━━ Material to process

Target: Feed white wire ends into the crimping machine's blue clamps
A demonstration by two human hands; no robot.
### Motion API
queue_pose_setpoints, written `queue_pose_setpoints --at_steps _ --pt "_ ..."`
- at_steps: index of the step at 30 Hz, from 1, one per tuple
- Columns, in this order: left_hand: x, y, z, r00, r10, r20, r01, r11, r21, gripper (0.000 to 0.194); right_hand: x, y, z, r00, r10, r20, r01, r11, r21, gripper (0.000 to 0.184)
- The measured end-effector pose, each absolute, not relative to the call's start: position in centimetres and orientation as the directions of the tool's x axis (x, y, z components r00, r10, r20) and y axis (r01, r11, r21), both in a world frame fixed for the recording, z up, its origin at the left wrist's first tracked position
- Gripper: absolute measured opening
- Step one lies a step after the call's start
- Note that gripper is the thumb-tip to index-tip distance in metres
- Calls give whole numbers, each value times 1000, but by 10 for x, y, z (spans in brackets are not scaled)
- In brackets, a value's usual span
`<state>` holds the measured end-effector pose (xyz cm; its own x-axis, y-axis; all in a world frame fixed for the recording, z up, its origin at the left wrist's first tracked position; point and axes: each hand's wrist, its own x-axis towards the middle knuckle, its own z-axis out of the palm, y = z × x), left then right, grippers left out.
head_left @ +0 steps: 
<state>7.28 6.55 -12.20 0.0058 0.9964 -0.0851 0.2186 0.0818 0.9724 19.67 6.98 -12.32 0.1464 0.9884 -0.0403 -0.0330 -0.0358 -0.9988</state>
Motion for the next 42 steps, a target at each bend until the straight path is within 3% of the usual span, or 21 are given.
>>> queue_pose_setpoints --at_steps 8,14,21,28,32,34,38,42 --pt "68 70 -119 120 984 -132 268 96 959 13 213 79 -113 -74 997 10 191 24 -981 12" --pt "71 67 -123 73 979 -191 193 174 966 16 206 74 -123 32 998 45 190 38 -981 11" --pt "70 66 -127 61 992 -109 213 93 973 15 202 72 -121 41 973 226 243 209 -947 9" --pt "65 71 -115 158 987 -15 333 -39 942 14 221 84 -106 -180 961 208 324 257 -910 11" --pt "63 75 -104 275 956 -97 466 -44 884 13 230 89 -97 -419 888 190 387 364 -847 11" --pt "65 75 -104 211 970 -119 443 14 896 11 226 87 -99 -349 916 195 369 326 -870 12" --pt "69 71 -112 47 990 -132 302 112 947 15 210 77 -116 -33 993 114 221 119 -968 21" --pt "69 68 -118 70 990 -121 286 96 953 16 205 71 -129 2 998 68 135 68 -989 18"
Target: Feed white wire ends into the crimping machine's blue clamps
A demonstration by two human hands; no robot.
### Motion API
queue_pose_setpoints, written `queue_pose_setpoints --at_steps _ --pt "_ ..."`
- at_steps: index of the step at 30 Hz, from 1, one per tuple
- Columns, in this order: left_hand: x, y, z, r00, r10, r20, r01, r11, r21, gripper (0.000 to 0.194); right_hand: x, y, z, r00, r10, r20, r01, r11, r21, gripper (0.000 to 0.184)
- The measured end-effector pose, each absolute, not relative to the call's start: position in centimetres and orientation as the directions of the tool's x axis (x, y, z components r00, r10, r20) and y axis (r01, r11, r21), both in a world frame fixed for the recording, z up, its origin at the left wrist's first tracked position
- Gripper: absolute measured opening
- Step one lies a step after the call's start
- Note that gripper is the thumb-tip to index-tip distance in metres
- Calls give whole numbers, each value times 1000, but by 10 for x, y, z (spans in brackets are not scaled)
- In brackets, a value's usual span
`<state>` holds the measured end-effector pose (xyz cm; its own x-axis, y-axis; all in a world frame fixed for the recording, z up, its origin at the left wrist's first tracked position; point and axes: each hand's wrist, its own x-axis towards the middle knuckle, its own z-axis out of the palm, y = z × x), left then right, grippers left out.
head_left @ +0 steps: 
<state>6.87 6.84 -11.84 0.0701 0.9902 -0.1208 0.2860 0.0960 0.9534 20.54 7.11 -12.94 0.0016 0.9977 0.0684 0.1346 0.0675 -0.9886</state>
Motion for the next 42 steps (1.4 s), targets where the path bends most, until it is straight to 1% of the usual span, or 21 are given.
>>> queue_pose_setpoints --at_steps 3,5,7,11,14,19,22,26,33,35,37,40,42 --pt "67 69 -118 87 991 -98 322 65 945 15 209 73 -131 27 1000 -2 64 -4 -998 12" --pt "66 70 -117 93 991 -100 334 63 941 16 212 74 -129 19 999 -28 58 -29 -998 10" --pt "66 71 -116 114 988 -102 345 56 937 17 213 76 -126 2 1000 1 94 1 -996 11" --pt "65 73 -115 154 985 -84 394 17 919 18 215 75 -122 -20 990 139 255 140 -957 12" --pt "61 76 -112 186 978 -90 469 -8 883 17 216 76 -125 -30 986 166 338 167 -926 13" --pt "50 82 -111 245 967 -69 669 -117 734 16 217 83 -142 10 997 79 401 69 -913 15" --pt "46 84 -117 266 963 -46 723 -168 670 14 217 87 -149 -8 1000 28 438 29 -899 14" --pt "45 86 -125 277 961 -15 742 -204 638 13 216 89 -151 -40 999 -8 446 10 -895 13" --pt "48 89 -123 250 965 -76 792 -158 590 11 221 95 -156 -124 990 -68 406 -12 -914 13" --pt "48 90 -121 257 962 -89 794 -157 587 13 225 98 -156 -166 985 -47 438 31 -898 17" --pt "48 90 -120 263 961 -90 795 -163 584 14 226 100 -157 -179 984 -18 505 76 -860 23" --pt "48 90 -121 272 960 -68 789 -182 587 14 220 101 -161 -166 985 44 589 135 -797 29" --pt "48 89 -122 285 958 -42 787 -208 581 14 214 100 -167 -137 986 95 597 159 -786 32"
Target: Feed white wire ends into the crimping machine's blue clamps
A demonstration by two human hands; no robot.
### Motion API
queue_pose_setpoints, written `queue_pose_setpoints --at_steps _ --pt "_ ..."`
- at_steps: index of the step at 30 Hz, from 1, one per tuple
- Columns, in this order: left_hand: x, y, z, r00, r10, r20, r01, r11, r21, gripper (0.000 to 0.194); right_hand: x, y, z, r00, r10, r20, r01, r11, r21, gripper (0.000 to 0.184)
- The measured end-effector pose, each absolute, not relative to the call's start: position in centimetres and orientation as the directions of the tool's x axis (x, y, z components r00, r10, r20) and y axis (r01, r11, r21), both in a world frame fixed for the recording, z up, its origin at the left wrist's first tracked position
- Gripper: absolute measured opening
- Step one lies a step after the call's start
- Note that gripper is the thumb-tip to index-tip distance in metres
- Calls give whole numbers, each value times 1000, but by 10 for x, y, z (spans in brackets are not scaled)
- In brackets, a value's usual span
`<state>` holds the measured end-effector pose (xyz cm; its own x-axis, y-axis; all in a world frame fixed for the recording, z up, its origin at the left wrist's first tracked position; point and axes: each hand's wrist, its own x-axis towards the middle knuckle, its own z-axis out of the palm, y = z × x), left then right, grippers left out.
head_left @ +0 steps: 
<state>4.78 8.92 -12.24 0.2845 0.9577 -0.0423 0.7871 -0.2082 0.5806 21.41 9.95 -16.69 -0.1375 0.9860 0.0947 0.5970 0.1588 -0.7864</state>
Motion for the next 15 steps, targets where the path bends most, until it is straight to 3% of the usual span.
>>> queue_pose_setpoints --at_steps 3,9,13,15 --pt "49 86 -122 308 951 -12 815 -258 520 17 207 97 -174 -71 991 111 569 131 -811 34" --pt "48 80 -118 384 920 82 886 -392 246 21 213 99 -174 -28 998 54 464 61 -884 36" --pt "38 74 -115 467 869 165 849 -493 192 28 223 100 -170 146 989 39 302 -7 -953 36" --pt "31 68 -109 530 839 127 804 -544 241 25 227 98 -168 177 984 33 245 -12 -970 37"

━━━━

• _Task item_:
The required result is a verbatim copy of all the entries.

• _Response to this task_:
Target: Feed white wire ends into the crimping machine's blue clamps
A demonstration by two human hands; no robot.
### Motion API
queue_pose_setpoints, written `queue_pose_setpoints --at_steps _ --pt "_ ..."`
- at_steps: index of the step at 30 Hz, from 1, one per tuple
- Columns, in this order: left_hand: x, y, z, r00, r10, r20, r01, r11, r21, gripper (0.000 to 0.194); right_hand: x, y, z, r00, r10, r20, r01, r11, r21, gripper (0.000 to 0.184)
- The measured end-effector pose, each absolute, not relative to the call's start: position in centimetres and orientation as the directions of the tool's x axis (x, y, z components r00, r10, r20) and y axis (r01, r11, r21), both in a world frame fixed for the recording, z up, its origin at the left wrist's first tracked position
- Gripper: absolute measured opening
- Step one lies a step after the call's start
- Note that gripper is the thumb-tip to index-tip distance in metres
- Calls give whole numbers, each value times 1000, but by 10 for x, y, z (spans in brackets are not scaled)
- In brackets, a value's usual span
`<state>` holds the measured end-effector pose (xyz cm; its own x-axis, y-axis; all in a world frame fixed for the recording, z up, its origin at the left wrist's first tracked position; point and axes: each hand's wrist, its own x-axis towards the middle knuckle, its own z-axis out of the palm, y = z × x), left then right, grippers left out.
head_left @ +0 steps: 
<state>7.28 6.55 -12.20 0.0058 0.9964 -0.0851 0.2186 0.0818 0.9724 19.67 6.98 -12.32 0.1464 0.9884 -0.0403 -0.0330 -0.0358 -0.9988</state>
Motion for the next 42 steps, a target at each bend until the straight path is within 3% of the usual span, or 21 are given.
>>> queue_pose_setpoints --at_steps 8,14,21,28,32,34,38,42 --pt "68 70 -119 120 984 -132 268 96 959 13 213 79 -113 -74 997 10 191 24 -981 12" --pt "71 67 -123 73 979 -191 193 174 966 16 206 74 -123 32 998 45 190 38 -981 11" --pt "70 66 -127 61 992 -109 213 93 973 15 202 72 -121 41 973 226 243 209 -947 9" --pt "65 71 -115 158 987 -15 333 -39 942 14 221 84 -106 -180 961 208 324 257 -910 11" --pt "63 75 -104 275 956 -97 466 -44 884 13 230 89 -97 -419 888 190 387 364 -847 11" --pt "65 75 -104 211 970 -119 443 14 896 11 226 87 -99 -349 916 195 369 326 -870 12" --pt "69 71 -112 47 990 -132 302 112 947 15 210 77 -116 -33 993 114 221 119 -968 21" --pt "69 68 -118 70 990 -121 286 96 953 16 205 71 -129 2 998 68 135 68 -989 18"
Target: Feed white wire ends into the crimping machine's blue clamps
A demonstration by two human hands; no robot.
### Motion API
queue_pose_setpoints, written `queue_pose_setpoints --at_steps _ --pt "_ ..."`
- at_steps: index of the step at 30 Hz, from 1, one per tuple
- Columns, in this order: left_hand: x, y, z, r00, r10, r20, r01, r11, r21, gripper (0.000 to 0.194); right_hand: x, y, z, r00, r10, r20, r01, r11, r21, gripper (0.000 to 0.184)
- The measured end-effector pose, each absolute, not relative to the call's start: position in centimetres and orientation as the directions of the tool's x axis (x, y, z components r00, r10, r20) and y axis (r01, r11, r21), both in a world frame fixed for the recording, z up, its origin at the left wrist's first tracked position
- Gripper: absolute measured opening
- Step one lies a step after the call's start
- Note that gripper is the thumb-tip to index-tip distance in metres
- Calls give whole numbers, each value times 1000, but by 10 for x, y, z (spans in brackets are not scaled)
- In brackets, a value's usual span
`<state>` holds the measured end-effector pose (xyz cm; its own x-axis, y-axis; all in a world frame fixed for the recording, z up, its origin at the left wrist's first tracked position; point and axes: each hand's wrist, its own x-axis towards the middle knuckle, its own z-axis out of the palm, y = z × x), left then right, grippers left out.
head_left @ +0 steps: 
<state>6.87 6.84 -11.84 0.0701 0.9902 -0.1208 0.2860 0.0960 0.9534 20.54 7.11 -12.94 0.0016 0.9977 0.0684 0.1346 0.0675 -0.9886</state>
Motion for the next 42 steps (1.4 s), targets where the path bends most, until it is straight to 1% of the usual span, or 21 are given.
>>> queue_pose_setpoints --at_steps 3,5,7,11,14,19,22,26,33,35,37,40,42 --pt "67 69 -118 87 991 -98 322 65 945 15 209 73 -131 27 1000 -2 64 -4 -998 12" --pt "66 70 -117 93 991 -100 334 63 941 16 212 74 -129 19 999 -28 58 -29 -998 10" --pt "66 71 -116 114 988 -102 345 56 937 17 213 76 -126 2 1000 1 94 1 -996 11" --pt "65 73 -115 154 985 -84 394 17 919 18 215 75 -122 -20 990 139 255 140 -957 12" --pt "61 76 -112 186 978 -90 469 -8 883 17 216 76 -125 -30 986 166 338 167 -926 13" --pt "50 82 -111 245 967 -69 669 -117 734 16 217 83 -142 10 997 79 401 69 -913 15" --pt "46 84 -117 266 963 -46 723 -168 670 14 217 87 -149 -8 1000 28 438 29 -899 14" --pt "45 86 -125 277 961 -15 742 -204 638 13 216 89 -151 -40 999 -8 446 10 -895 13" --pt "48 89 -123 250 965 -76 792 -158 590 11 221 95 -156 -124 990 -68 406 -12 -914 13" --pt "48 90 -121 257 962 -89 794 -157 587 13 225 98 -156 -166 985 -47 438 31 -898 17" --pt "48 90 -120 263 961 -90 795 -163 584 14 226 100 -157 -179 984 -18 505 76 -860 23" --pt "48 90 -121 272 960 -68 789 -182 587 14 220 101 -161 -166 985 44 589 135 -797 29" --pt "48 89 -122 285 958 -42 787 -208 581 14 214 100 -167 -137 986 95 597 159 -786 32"
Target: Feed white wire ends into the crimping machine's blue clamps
A demonstration by two human hands; no robot.
### Motion API
queue_pose_setpoints, written `queue_pose_setpoints --at_steps _ --pt "_ ..."`
- at_steps: index of the step at 30 Hz, from 1, one per tuple
- Columns, in this order: left_hand: x, y, z, r00, r10, r20, r01, r11, r21, gripper (0.000 to 0.194); right_hand: x, y, z, r00, r10, r20, r01, r11, r21, gripper (0.000 to 0.184)
- The measured end-effector pose, each absolute, not relative to the call's start: position in centimetres and orientation as the directions of the tool's x axis (x, y, z components r00, r10, r20) and y axis (r01, r11, r21), both in a world frame fixed for the recording, z up, its origin at the left wrist's first tracked position
- Gripper: absolute measured opening
- Step one lies a step after the call's start
- Note that gripper is the thumb-tip to index-tip distance in metres
- Calls give whole numbers, each value times 1000, but by 10 for x, y, z (spans in brackets are not scaled)
- In brackets, a value's usual span
`<state>` holds the measured end-effector pose (xyz cm; its own x-axis, y-axis; all in a world frame fixed for the recording, z up, its origin at the left wrist's first tracked position; point and axes: each hand's wrist, its own x-axis towards the middle knuckle, its own z-axis out of the palm, y = z × x), left then right, grippers left out.
head_left @ +0 steps: 
<state>4.78 8.92 -12.24 0.2845 0.9577 -0.0423 0.7871 -0.2082 0.5806 21.41 9.95 -16.69 -0.1375 0.9860 0.0947 0.5970 0.1588 -0.7864</state>
Motion for the next 15 steps, targets where the path bends most, until it is straight to 3% of the usual span.
>>> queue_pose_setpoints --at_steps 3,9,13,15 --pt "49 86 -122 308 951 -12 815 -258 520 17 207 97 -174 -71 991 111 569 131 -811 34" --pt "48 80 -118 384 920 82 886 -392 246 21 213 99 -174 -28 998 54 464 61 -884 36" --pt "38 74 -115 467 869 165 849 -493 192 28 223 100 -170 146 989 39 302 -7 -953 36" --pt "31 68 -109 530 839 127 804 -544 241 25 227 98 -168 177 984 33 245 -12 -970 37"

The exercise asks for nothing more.